Síndrome foi reconhecida em 1994
A Síndrome de Asperger (SA), transtorno de Asperger ou desordem de Asperger é uma síndrome de espectro autista, diferenciando-se do autismo clássico por não comportar nenhum atraso ou retardo global no desenvolvimento cognitivo ou da linguagem do indivíduo. Alguns cientistas a classificam como “autismo de alta funcionalidade”. É mais comum no sexo masculino. Quando adultos, muitos podem viver de forma comum, como qualquer outra pessoa que não possui a síndrome. Há indivíduos com Asperger que se tornaram professores universitários (como Vernon Smith, Prêmio Nobel de Economia, em 2002). O termo “Síndrome de Asperger” foi utilizado pela primeira vez por Lorna Wing, em 1981, num jornal médico, que pretendia dessa forma homenagear Hans Asperger, psiquiatra e pediatra austríaco cujo trabalho não foi reconhecido internacionalmente até a década de 1990.
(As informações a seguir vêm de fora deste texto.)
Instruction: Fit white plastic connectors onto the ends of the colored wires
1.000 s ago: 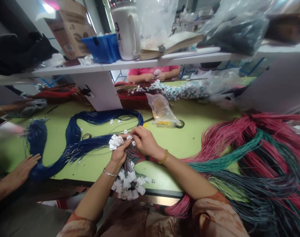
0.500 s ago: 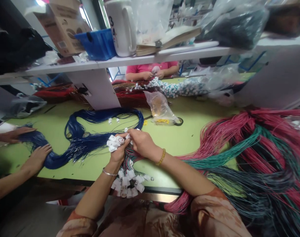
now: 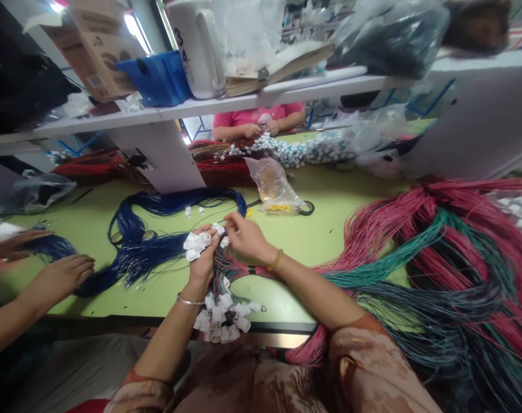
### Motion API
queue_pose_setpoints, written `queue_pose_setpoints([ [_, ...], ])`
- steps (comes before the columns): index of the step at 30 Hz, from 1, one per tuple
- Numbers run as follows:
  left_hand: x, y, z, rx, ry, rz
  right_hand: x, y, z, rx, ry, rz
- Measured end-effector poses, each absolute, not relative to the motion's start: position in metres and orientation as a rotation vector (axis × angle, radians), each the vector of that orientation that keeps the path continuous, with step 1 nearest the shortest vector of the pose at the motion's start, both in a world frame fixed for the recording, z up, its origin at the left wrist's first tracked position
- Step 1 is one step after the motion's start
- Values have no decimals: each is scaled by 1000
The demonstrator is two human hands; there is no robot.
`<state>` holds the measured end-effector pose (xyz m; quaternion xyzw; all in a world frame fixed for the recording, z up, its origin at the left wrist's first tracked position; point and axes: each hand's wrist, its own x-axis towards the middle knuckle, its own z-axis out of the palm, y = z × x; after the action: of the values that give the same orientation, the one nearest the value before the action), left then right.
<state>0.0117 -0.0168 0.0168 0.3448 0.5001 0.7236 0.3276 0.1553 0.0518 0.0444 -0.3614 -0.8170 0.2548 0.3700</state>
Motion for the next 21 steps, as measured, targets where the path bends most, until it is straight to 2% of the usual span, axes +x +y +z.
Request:
queue_pose_setpoints([
  [3,16,-18,25,873,1258,1915,172,94,30,-1294,-2047,600],
  [6,19,-20,31,810,1145,1832,179,118,13,-1449,-2164,613],
  [11,21,-26,38,840,1036,1785,166,124,-5,-1505,-2164,603],
  [18,21,-25,36,859,1008,1749,170,125,-7,-1478,-2073,657],
  [21,17,-21,32,819,1044,1749,177,124,0,-1391,-1901,825],
])
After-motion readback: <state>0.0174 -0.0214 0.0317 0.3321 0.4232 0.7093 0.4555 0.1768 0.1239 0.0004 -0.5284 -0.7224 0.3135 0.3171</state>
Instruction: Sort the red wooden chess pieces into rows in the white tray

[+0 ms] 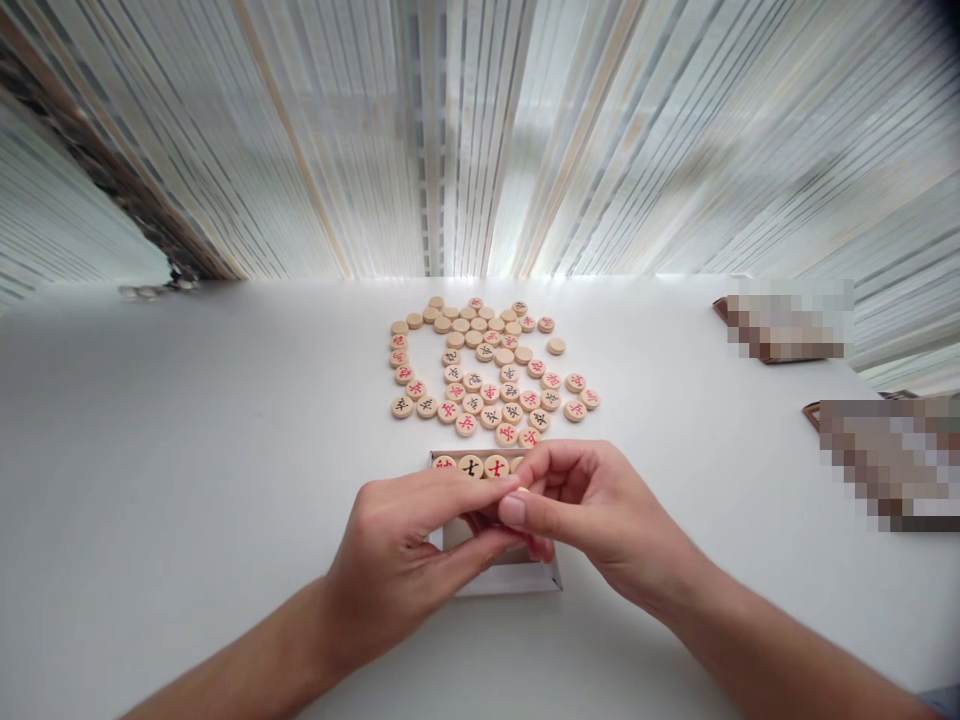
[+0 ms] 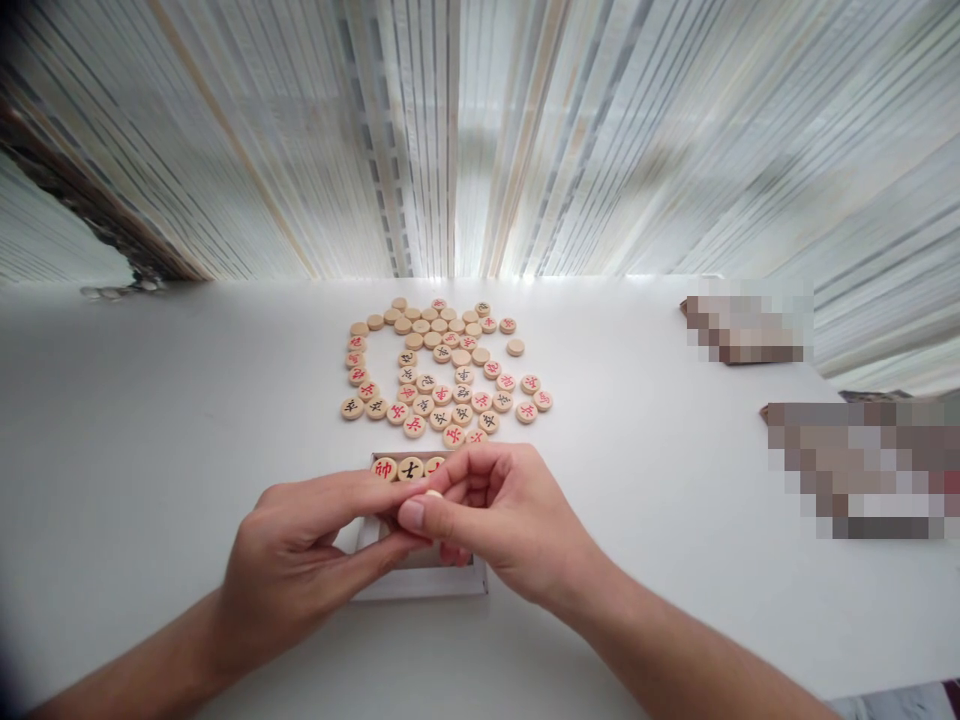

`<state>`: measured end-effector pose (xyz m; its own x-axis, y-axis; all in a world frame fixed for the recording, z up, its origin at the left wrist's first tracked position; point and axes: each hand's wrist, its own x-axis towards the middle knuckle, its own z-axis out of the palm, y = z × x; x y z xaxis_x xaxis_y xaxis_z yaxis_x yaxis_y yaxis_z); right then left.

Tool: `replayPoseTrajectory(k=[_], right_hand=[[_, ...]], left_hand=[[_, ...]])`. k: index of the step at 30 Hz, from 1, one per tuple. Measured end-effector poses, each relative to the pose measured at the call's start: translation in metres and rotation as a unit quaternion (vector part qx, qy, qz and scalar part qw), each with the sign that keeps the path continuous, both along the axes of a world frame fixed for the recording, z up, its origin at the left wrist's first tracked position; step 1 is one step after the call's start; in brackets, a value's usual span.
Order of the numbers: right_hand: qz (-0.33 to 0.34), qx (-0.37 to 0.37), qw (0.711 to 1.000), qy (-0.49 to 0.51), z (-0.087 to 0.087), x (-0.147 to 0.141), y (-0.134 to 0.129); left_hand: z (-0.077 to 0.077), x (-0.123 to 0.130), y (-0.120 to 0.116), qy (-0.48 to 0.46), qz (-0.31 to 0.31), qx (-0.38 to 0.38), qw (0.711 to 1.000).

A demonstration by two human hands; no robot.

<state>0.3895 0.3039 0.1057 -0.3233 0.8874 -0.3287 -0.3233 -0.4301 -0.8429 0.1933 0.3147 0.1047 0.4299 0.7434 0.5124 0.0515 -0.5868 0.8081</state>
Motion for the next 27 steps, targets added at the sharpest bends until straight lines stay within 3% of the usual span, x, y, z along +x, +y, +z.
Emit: replayPoseTrajectory(k=[12,27], right_hand=[[0.047,0.1,0.993,0.044,-0.003,0.007,0.0],[-0.001,0.027,0.999,0.044,-0.004,0.0,-0.006]], left_hand=[[-0.006,-0.005,0.0,-0.025,0.013,-0.03,0.999],[-0.008,-0.005,-0.005,-0.005,0.033,0.016,0.999]])
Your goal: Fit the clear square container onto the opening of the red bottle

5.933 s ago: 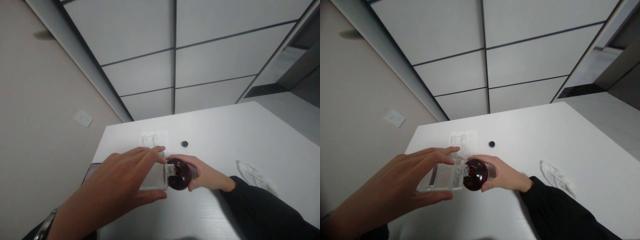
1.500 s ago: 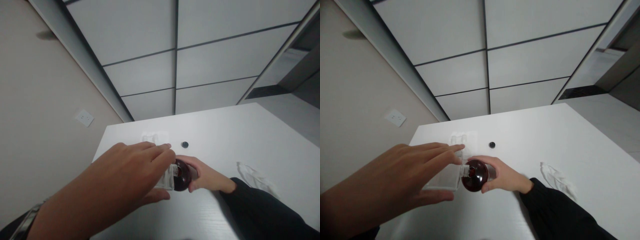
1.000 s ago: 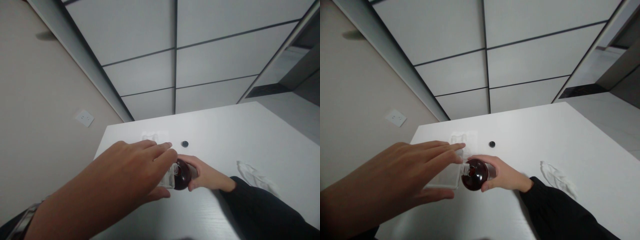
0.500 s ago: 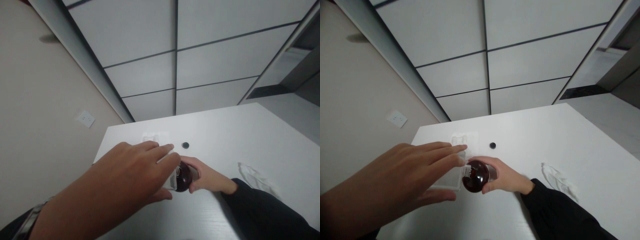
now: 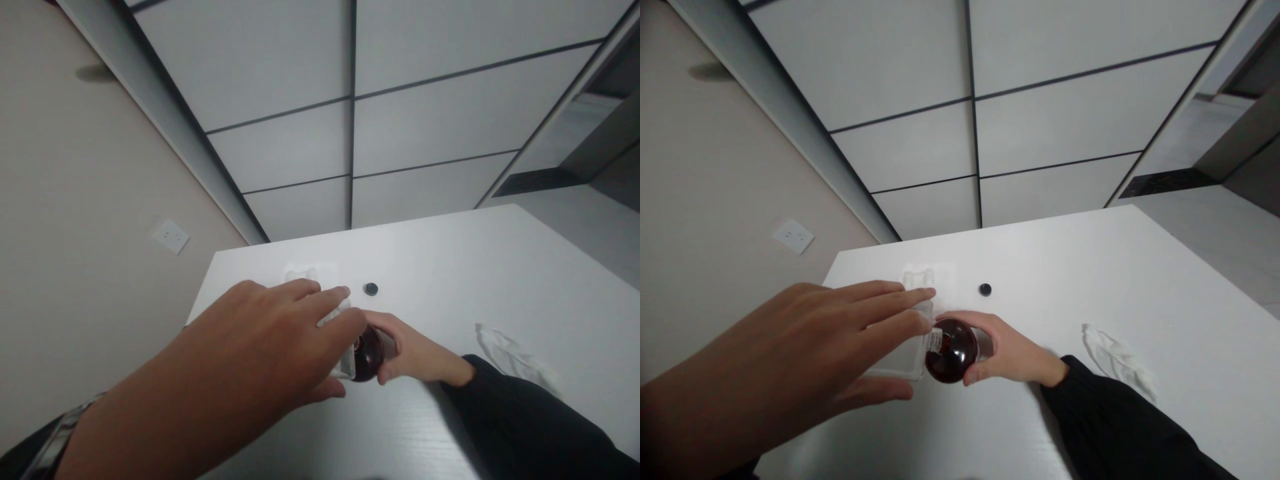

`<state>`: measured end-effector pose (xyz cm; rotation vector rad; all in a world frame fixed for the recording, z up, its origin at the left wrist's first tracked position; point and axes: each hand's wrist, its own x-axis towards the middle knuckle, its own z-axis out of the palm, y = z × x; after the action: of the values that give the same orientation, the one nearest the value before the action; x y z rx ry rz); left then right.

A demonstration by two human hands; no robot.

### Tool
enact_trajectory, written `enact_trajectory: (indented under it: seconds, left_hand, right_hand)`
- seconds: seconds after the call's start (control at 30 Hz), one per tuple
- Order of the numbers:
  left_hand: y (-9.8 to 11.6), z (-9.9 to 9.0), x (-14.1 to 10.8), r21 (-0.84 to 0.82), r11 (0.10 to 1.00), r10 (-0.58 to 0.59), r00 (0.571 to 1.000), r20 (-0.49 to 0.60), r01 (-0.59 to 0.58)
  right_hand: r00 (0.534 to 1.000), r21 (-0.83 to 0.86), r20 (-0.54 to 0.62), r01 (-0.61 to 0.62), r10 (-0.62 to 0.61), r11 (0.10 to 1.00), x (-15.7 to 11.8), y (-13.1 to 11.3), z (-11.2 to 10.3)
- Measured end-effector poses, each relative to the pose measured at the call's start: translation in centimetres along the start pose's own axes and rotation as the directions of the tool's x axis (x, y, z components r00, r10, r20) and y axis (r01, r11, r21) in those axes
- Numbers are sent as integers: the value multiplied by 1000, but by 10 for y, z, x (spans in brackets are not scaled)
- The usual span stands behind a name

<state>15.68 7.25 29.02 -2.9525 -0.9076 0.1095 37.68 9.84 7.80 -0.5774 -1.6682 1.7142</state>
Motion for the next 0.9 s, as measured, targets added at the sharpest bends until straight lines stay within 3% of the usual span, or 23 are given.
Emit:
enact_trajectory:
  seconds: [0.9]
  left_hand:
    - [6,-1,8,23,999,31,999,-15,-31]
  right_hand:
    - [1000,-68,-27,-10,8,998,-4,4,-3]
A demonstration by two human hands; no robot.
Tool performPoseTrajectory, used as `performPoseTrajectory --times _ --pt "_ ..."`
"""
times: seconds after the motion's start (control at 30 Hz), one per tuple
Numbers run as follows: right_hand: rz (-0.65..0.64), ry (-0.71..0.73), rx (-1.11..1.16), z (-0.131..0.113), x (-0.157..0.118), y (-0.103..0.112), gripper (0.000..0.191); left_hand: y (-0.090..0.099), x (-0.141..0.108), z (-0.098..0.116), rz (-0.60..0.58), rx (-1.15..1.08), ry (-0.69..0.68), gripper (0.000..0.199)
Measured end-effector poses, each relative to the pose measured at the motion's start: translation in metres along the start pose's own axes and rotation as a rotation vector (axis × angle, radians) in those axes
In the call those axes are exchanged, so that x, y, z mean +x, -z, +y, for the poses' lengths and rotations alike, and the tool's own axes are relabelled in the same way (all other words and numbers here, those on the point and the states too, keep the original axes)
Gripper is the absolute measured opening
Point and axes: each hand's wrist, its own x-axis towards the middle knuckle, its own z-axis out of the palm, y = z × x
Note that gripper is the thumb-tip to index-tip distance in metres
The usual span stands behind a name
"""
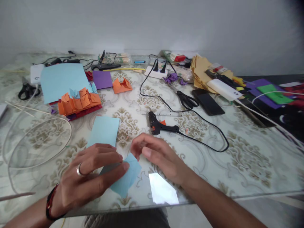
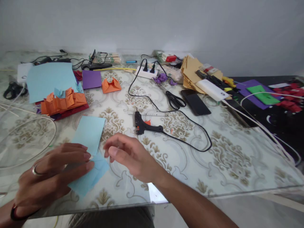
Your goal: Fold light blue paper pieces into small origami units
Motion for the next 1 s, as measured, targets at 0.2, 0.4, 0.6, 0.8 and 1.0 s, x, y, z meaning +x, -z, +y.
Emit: performPoseTrajectory --times 0.2,0.4,0.6,0.8,1.0 --pt "-0.018 -0.075 0.017 0.007 0.003 -0.006 0.021 -0.005 -0.005 -0.009 -0.099 0.049 -0.191 0.034" --pt "0.235 0.241 -0.492 0.006 0.003 -0.001 0.012 -0.011 0.001 -0.01 -0.141 -0.244 0.232 0.048" --pt "0.256 0.481 -0.691 0.007 0.005 -0.003 0.012 -0.017 0.002 -0.017 -0.11 -0.362 0.369 0.03" --pt "0.255 0.419 -0.691 0.005 0.003 -0.003 0.011 -0.018 0.008 -0.015 -0.088 -0.236 0.215 0.02" --pt "0.289 0.435 -0.694 0.007 0.005 -0.001 0.012 -0.012 0.008 -0.012 -0.087 -0.12 0.193 0.018"
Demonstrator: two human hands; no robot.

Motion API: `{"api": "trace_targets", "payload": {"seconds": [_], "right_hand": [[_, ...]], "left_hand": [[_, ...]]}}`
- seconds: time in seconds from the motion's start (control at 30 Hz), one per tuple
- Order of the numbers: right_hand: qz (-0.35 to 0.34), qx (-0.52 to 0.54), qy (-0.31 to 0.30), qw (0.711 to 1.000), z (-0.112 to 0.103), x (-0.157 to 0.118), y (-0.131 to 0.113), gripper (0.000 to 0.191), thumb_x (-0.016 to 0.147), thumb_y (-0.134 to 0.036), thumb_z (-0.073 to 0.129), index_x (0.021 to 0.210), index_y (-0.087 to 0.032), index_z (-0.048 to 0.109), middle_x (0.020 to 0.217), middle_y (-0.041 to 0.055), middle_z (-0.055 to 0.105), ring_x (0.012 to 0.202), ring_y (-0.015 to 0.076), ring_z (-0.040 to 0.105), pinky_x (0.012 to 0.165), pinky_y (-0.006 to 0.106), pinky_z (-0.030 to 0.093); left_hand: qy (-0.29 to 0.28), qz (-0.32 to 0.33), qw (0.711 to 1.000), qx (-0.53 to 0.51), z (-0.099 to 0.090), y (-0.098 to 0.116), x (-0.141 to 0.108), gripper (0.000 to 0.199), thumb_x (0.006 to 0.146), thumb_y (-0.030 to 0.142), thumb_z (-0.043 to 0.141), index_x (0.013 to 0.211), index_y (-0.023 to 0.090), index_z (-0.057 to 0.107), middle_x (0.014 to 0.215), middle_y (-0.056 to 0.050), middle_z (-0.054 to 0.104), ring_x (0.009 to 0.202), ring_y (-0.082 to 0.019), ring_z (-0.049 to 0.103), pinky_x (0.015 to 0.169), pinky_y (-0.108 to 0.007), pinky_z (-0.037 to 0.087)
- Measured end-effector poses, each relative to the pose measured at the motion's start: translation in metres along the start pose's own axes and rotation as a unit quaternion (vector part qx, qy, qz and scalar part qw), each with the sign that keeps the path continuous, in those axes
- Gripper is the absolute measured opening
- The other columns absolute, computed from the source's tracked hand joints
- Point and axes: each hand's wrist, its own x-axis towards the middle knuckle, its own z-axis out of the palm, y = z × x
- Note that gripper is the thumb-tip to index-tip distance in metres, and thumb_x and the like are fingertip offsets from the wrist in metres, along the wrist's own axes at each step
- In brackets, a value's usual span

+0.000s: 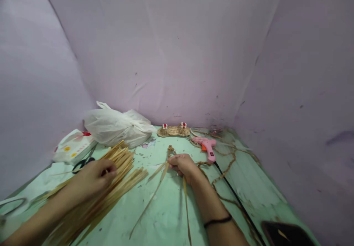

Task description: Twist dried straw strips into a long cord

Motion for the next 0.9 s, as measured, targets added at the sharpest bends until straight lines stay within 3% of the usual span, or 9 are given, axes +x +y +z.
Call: {"api": "trace_targets", "payload": {"seconds": [0.1, 0.13, 0.23, 0.3, 0.37, 0.47, 0.63, 0.77, 0.9], "right_hand": [[0.001, 0.003, 0.002, 1.000, -0.001, -0.001, -0.001, 0.009, 0.062, -0.017, 0.056, 0.057, -0.011, 0.053, 0.043, -0.0032, 0.046, 0.031, 0.0004, 0.019, 0.033, 0.018, 0.008], [-0.001, 0.002, 0.001, 1.000, -0.001, -0.001, -0.001, 0.009, 0.062, -0.017, 0.056, 0.057, -0.011, 0.053, 0.043, -0.0035, 0.045, 0.031, 0.0004, 0.019, 0.033, 0.018, 0.008], [0.002, 0.009, -0.009, 1.000, -0.001, -0.001, -0.002, 0.009, 0.063, -0.017, 0.055, 0.057, -0.011, 0.052, 0.042, -0.0038, 0.045, 0.030, 0.0006, 0.018, 0.033, 0.018, 0.007], [0.007, 0.013, -0.007, 1.000, -0.002, -0.001, -0.002, 0.006, 0.062, -0.016, 0.055, 0.058, -0.011, 0.052, 0.044, -0.0032, 0.048, 0.030, 0.0009, 0.019, 0.033, 0.018, 0.007], [0.005, 0.009, -0.003, 1.000, -0.003, -0.001, -0.002, 0.005, 0.061, -0.015, 0.055, 0.059, -0.011, 0.053, 0.046, -0.0025, 0.050, 0.031, 0.0011, 0.021, 0.033, 0.018, 0.008], [-0.007, 0.003, -0.015, 1.000, -0.004, -0.001, -0.002, 0.005, 0.061, -0.015, 0.055, 0.059, -0.011, 0.054, 0.047, -0.0022, 0.050, 0.032, 0.0011, 0.023, 0.033, 0.018, 0.009], [0.006, 0.008, -0.011, 1.000, -0.003, -0.004, -0.004, 0.004, 0.061, -0.014, 0.053, 0.058, -0.012, 0.052, 0.045, -0.0037, 0.049, 0.030, 0.0009, 0.021, 0.033, 0.018, 0.008], [0.001, -0.024, 0.002, 1.000, 0.000, -0.006, -0.007, 0.007, 0.062, -0.014, 0.052, 0.056, -0.011, 0.054, 0.042, -0.0042, 0.048, 0.029, 0.0012, 0.021, 0.033, 0.019, 0.009], [-0.001, -0.042, 0.014, 0.999, 0.000, -0.007, -0.007, 0.007, 0.063, -0.013, 0.052, 0.056, -0.012, 0.055, 0.041, -0.0052, 0.048, 0.028, 0.0015, 0.021, 0.033, 0.020, 0.010]], "left_hand": [[-0.136, 0.056, 0.979, -0.141, 0.019, 0.015, -0.007, 0.009, 0.064, 0.021, 0.043, 0.057, 0.017, 0.046, 0.057, 0.001, 0.048, 0.058, -0.013, 0.044, 0.052, -0.022, 0.028], [-0.142, 0.044, 0.977, -0.155, 0.026, 0.014, -0.007, 0.011, 0.066, 0.022, 0.041, 0.055, 0.018, 0.043, 0.055, 0.001, 0.045, 0.057, -0.013, 0.043, 0.052, -0.022, 0.028], [-0.045, 0.051, 0.988, -0.140, 0.036, -0.001, 0.000, 0.015, 0.071, 0.024, 0.037, 0.058, 0.018, 0.042, 0.062, -0.001, 0.048, 0.063, -0.014, 0.046, 0.057, -0.022, 0.031], [0.028, 0.028, 0.997, -0.068, 0.032, -0.013, 0.007, 0.016, 0.073, 0.023, 0.036, 0.058, 0.018, 0.043, 0.063, -0.002, 0.051, 0.064, -0.015, 0.047, 0.058, -0.023, 0.030], [0.060, 0.005, 0.998, -0.008, 0.025, -0.014, 0.012, 0.016, 0.072, 0.021, 0.037, 0.059, 0.017, 0.045, 0.062, -0.002, 0.053, 0.063, -0.015, 0.048, 0.057, -0.023, 0.029], [0.012, 0.042, 0.999, 0.011, 0.021, 0.011, 0.017, 0.015, 0.070, 0.019, 0.040, 0.060, 0.017, 0.052, 0.063, -0.003, 0.057, 0.064, -0.015, 0.052, 0.056, -0.022, 0.029], [-0.059, 0.084, 0.989, 0.105, 0.037, 0.060, 0.035, 0.017, 0.061, 0.016, 0.046, 0.064, 0.017, 0.062, 0.071, -0.007, 0.064, 0.067, -0.019, 0.056, 0.052, -0.024, 0.028], [-0.091, 0.112, 0.988, 0.056, 0.051, 0.065, 0.054, 0.018, 0.063, 0.023, 0.048, 0.067, 0.019, 0.065, 0.069, -0.006, 0.065, 0.065, -0.019, 0.057, 0.052, -0.024, 0.030], [-0.053, 0.114, 0.992, 0.032, 0.061, 0.073, 0.062, 0.027, 0.068, 0.038, 0.047, 0.064, 0.018, 0.065, 0.063, -0.007, 0.062, 0.061, -0.018, 0.054, 0.052, -0.025, 0.029]]}}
A síndrome foi reconhecida pela primeira vez no Manual Diagnóstico e Estatístico de Desordens Mentais, na sua quarta edição, em 1994. Alguns sintomas da síndrome são: atraso na fala, mas com desenvolvimento fluente da linguagem verbal antes dos 5 anos; interesses restritos: escolhem um assunto de interesse, que pode ser seu único desejo por muito tempo. A atenção ao assunto escolhido existe em detrimento a assuntos sociais ou cotidianos. Memorização de grandes sequências como mapas de cidades ou cálculos matemáticos complexos. Ouvido musical absoluto. Interpretação literal, incapacidade para interpretar mentiras, metáforas, ironias, frases com duplo sentido, dificuldades no uso do olhar, expressões faciais, gestos e movimentos corporais como comunicação não verbal. Pensamento concreto. Dificuldade para entender e expressar emoções. Falta de autocensura: costumam falar tudo o que pensam. Sensibilidade exacerbada a determinados ruídos.
Alguns estudiosos afirmam que grandes personalidades da história possuíam fortes traços da (SA), como os físicos Isaac Newton e Albert Einstein, o compositor Mozart, os filósofos Sócrates e Wittgenstein, o naturalista Charles Darwin, o pintor renascentista Michelangelo, os cineastas Stanley Kubrick e Andy Warhol e o enxadrista Bobby Fischer, além de autores de diversas obras literárias.